▸ **ASSIGNMENT**
Provide only the number of lines in the listing that contain the string "hair".

▸ **RECORDS TO USE**
*** Block opens ***

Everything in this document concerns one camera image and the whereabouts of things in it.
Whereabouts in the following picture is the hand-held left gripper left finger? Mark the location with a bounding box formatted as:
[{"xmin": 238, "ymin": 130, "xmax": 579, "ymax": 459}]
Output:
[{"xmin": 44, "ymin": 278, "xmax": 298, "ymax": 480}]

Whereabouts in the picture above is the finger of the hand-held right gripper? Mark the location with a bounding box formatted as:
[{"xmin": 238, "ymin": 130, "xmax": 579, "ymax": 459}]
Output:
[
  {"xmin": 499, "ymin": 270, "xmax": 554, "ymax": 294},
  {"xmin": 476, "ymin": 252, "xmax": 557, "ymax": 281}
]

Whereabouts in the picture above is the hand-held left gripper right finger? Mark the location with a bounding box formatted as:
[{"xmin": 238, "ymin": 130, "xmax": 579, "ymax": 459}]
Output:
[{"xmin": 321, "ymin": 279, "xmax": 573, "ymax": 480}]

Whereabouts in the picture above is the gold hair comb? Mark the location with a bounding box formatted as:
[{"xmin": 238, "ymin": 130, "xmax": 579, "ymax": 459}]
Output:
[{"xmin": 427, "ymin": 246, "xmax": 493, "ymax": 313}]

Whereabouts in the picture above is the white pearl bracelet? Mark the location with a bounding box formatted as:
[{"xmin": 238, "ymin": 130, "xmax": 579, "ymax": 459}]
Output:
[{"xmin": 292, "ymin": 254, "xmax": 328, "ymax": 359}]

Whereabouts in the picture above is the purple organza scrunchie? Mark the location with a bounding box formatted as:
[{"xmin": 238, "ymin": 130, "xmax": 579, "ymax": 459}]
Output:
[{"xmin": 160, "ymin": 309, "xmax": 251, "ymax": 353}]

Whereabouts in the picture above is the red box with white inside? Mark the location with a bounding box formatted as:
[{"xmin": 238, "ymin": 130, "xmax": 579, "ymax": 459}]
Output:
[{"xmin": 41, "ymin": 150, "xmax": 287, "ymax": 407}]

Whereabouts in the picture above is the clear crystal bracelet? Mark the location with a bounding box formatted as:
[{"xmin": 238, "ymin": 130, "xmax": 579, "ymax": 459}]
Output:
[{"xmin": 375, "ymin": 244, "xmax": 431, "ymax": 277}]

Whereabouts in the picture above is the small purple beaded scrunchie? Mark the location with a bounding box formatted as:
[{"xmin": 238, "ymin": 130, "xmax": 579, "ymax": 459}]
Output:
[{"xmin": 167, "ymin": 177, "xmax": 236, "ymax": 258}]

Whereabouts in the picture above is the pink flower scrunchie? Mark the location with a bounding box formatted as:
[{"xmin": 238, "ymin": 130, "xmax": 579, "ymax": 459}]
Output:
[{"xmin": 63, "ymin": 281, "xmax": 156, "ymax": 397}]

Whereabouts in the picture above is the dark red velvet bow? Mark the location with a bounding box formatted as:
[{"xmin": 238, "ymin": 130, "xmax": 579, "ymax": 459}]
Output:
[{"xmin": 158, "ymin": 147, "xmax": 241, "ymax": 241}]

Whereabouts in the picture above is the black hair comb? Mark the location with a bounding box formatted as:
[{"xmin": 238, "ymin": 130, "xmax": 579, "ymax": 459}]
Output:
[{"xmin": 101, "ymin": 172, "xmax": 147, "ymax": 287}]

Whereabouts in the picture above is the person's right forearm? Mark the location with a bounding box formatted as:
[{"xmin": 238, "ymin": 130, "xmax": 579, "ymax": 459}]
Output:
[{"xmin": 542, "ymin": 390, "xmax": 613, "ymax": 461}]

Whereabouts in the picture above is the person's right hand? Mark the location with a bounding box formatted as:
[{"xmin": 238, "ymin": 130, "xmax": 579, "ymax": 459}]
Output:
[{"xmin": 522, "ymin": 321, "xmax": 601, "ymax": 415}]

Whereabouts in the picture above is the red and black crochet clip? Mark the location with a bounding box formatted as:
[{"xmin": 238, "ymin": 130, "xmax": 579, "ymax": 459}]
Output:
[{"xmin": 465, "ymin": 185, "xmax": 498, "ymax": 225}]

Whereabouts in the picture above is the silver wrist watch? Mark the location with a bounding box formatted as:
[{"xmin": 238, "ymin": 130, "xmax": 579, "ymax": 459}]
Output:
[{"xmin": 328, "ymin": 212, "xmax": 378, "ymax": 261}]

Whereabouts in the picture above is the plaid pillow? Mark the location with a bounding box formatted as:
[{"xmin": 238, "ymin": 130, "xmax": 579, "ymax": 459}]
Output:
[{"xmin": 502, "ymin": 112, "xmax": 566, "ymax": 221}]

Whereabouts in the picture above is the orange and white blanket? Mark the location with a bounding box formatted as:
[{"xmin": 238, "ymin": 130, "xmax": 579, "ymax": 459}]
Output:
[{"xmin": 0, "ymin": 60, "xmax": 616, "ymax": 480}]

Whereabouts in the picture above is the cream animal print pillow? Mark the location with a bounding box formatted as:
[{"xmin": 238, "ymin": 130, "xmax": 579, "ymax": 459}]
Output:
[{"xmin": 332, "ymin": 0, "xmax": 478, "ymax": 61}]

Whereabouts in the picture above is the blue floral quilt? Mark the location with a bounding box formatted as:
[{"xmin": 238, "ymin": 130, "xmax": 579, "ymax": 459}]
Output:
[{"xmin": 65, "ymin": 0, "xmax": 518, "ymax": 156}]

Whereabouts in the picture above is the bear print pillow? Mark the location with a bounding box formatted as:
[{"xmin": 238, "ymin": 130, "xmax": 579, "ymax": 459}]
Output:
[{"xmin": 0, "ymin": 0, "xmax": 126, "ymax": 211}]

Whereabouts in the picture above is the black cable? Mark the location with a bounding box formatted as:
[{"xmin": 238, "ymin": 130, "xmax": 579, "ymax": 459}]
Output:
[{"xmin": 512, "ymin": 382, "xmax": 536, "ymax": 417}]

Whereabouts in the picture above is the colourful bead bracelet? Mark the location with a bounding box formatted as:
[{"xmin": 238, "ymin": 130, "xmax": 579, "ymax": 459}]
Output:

*** Block closes ***

▸ **EXPECTED OUTPUT**
2